Your instructions
For the listing below, return the line containing "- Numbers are", the line containing "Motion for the", and all lines in between, exactly as written and nothing else.

**********

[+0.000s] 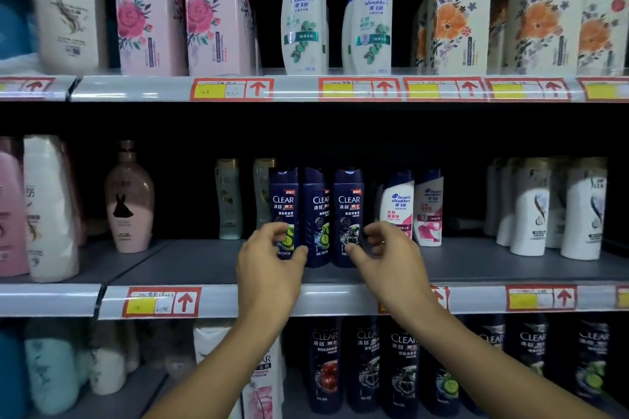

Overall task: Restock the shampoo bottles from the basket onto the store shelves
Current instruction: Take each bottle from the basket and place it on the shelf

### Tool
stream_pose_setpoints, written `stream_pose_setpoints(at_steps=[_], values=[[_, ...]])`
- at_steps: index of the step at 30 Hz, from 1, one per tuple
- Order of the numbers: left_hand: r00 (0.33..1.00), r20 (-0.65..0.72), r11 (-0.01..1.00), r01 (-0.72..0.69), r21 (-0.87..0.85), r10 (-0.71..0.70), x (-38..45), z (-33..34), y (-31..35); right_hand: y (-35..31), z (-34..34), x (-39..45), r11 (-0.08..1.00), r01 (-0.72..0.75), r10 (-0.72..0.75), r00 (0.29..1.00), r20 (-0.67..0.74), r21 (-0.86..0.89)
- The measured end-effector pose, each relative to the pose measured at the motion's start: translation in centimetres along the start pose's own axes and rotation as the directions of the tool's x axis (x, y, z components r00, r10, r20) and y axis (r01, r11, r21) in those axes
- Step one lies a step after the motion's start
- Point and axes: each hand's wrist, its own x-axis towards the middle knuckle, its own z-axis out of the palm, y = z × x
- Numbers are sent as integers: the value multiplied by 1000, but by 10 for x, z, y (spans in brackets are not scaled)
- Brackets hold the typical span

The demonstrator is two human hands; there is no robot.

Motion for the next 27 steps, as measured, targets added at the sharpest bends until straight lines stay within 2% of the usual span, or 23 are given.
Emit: stream_pose_setpoints(at_steps=[4,10,14,22,24,27], values=[[993,115,996,-3,-93,14,-35,-5,20,-6,-16,-40,993,74,-77,996,33,90],[960,279,986,64,-157,-18,-111,-18,19,10,-34,-124,977,-4,-20,994,112,212],[917,398,990,77,-117,-25,-164,-23,-12,47,-37,-182,963,-104,65,985,159,250],[820,558,988,152,3,-128,-234,-25,-95,143,-20,-261,928,-333,300,934,195,166],[796,580,979,205,14,-175,-244,-23,-110,156,-15,-267,922,-366,334,917,218,126],[787,555,938,344,-31,-270,-249,-15,-126,158,-5,-265,916,-369,319,909,269,157]])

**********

Answer for the task
- Numbers are sent as integers: the value multiplied by 1000, but by 10 for x, z, y (spans in brackets are not scaled)
- Brackets hold the typical span

The demonstrator is two human hands; there is no robot.

Motion for the next 27 steps, as measured, targets added at the sharpest bends until straight lines stay within 2% of the usual span, or 23 are given.

For this exercise, nothing further remains to be done.